◆ What is needed ◆
From the listing below, copy only the lines from the line that contains "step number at" to the line that contains "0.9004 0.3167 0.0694", counting those two lines as part of the copy.
___ Records for the exercise
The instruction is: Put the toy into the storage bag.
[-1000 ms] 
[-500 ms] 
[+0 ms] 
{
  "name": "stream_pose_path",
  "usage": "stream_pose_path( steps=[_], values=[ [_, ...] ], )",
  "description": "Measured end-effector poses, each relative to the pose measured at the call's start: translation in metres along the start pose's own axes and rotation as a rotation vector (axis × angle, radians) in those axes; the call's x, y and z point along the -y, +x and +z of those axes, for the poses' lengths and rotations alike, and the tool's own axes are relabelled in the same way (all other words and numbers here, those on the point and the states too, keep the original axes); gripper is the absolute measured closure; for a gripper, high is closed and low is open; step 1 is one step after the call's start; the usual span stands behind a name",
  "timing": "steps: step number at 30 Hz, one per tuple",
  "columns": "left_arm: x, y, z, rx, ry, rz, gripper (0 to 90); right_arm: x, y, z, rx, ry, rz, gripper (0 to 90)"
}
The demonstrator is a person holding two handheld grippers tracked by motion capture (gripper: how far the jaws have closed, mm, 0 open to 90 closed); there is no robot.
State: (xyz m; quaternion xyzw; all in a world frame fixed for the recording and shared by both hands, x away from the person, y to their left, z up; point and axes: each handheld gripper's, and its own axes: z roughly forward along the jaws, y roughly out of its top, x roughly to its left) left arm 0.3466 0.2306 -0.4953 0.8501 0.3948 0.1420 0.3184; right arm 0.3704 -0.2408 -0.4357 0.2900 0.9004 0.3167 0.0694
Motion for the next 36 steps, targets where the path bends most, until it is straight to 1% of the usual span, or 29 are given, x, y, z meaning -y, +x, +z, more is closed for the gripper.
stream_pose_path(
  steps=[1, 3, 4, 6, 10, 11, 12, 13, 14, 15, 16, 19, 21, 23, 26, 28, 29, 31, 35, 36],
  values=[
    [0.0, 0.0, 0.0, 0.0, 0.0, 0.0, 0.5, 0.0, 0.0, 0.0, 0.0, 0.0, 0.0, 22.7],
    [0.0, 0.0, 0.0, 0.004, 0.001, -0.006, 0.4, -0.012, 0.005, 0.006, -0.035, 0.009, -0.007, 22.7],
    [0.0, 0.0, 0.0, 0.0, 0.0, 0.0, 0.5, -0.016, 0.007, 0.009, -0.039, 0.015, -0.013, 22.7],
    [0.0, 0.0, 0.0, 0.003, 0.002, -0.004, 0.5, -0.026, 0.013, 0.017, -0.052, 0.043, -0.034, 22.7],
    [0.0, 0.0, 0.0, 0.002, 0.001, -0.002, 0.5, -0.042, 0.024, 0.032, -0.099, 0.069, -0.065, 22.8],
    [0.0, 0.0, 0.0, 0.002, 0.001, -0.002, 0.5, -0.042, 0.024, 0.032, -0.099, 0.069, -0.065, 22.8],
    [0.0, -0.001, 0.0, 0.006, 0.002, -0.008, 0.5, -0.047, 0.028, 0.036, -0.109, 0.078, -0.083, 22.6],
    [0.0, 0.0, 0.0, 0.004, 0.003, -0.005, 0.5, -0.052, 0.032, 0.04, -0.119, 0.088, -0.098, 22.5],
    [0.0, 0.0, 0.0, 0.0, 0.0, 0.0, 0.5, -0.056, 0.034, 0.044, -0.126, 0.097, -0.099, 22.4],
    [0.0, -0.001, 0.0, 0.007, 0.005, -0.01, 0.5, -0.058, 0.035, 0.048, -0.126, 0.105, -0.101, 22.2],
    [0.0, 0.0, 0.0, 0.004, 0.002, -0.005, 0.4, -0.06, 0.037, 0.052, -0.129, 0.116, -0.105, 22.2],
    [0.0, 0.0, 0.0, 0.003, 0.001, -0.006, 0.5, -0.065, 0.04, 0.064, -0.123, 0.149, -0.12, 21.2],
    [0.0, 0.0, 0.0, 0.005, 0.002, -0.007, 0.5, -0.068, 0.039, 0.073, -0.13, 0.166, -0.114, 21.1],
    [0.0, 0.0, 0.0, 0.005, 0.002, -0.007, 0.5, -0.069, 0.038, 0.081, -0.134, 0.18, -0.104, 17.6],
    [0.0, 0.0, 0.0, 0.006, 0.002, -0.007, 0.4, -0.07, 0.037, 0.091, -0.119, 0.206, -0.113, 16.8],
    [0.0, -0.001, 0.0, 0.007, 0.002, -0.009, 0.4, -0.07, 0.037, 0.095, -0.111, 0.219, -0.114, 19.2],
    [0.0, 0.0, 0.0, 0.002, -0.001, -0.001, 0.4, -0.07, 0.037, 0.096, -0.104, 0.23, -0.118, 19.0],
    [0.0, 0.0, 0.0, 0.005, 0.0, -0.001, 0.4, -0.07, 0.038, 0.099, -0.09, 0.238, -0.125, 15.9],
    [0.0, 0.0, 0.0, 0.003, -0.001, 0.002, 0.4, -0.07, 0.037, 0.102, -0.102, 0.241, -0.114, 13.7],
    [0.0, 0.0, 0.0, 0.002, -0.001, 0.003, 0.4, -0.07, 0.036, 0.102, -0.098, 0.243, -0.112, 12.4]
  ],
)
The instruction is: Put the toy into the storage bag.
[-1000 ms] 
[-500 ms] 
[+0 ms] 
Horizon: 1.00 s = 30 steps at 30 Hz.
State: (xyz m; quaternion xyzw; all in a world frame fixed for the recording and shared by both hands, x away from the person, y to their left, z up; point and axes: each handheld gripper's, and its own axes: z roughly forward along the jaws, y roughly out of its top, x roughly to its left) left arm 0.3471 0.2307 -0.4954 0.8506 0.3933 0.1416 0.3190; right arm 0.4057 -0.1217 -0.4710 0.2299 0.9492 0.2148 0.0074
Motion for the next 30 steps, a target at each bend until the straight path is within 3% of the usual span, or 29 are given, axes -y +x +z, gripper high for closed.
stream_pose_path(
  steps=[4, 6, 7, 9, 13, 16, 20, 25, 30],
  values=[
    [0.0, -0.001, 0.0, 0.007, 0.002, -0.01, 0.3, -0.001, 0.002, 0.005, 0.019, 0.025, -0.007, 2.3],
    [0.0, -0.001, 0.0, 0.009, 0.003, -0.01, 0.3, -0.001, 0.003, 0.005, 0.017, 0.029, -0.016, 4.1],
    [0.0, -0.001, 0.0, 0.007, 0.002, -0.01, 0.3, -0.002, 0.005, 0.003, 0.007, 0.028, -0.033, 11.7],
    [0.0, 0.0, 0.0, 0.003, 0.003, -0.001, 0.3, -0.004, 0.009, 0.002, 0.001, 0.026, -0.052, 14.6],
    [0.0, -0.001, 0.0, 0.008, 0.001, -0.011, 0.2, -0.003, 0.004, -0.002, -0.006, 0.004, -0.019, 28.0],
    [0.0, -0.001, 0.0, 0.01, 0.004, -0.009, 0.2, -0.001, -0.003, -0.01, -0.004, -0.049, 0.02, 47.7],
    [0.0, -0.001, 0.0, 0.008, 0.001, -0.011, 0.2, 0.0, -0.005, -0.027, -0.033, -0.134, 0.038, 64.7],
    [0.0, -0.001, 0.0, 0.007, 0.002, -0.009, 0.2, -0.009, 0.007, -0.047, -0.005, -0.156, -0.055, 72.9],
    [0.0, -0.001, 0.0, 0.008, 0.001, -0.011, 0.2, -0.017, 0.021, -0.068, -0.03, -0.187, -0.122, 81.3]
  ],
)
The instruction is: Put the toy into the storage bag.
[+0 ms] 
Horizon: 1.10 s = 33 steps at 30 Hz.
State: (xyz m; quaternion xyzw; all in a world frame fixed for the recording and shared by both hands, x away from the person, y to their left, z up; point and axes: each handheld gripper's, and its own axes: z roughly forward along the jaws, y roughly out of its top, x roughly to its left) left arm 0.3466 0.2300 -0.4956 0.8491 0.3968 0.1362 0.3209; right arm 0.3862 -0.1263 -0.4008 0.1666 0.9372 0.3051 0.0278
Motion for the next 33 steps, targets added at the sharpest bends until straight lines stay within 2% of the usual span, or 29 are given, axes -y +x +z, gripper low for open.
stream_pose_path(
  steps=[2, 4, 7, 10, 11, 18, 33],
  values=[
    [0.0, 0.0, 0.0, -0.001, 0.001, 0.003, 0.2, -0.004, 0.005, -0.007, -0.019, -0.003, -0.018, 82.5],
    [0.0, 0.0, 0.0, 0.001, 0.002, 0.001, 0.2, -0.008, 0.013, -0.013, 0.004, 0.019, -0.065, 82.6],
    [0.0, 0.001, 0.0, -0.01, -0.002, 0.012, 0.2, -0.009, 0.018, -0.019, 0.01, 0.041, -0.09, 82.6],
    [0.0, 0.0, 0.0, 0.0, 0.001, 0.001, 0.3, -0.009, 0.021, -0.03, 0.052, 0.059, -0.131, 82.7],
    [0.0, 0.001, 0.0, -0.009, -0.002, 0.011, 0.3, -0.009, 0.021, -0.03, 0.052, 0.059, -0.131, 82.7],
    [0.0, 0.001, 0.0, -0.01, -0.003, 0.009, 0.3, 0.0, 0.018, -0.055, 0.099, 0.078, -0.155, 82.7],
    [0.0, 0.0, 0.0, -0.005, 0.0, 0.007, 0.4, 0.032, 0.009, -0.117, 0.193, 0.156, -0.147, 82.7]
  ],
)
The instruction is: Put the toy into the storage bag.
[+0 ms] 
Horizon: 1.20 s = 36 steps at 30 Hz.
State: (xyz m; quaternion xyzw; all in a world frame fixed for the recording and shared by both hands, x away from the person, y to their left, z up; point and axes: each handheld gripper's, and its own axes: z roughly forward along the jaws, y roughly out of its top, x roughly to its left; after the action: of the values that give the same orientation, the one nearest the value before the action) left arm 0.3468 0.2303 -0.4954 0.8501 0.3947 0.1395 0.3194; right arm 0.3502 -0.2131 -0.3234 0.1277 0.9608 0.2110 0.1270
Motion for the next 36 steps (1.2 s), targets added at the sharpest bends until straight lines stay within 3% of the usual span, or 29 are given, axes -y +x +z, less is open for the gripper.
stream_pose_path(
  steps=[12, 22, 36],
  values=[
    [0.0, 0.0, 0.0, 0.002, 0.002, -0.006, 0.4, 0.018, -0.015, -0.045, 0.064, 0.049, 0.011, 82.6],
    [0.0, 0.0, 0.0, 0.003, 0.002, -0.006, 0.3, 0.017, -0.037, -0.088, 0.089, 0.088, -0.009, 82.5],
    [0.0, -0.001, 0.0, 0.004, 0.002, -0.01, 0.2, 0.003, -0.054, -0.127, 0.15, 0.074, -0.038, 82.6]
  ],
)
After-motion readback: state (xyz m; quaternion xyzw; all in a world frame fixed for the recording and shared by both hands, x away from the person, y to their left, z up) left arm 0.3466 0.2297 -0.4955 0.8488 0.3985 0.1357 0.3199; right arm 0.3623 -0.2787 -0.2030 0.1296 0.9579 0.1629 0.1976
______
◆ Solution for this problem ◆
  "timing": "steps: step number at 30 Hz, one per tuple",
  "columns": "left_arm: x, y, z, rx, ry, rz, gripper (0 to 90); right_arm: x, y, z, rx, ry, rz, gripper (0 to 90)"
}
The demonstrator is a person holding two handheld grippers tracked by motion capture (gripper: how far the jaws have closed, mm, 0 open to 90 closed); there is no robot.
State: (xyz m; quaternion xyzw; all in a world frame fixed for the recording and shared by both hands, x away from the person, y to their left, z up; point and axes: each handheld gripper's, and its own axes: z roughly forward along the jaws, y roughly out of its top, x roughly to its left) left arm 0.3466 0.2306 -0.4953 0.8501 0.3948 0.1420 0.3184; right arm 0.3704 -0.2408 -0.4357 0.2900 0.9004 0.3167 0.0694

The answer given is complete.